=== Section Start ===

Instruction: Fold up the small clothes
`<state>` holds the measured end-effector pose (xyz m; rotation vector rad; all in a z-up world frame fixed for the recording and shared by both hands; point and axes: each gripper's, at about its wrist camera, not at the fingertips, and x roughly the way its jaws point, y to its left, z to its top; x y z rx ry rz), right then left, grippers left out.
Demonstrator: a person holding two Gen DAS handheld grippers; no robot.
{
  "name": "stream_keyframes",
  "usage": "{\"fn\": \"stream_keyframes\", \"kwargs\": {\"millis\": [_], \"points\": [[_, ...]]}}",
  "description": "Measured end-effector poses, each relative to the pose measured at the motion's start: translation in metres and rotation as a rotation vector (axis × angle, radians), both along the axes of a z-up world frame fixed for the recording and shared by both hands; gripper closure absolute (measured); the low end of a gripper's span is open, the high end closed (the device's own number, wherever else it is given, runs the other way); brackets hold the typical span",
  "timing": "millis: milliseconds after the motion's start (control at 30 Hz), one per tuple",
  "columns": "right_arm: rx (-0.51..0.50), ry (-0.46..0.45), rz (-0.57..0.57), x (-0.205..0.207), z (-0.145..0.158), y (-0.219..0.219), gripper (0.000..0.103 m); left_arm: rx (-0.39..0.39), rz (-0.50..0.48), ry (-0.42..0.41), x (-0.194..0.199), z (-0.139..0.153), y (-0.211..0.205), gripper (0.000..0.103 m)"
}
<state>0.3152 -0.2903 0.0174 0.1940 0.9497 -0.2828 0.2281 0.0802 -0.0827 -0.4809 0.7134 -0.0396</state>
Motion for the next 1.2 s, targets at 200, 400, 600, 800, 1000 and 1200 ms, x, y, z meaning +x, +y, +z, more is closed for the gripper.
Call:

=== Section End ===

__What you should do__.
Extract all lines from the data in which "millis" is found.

__Completed task__.
  "usage": "{\"fn\": \"stream_keyframes\", \"kwargs\": {\"millis\": [_], \"points\": [[_, ...]]}}",
  "timing": "millis: milliseconds after the motion's start (control at 30 Hz), one per tuple",

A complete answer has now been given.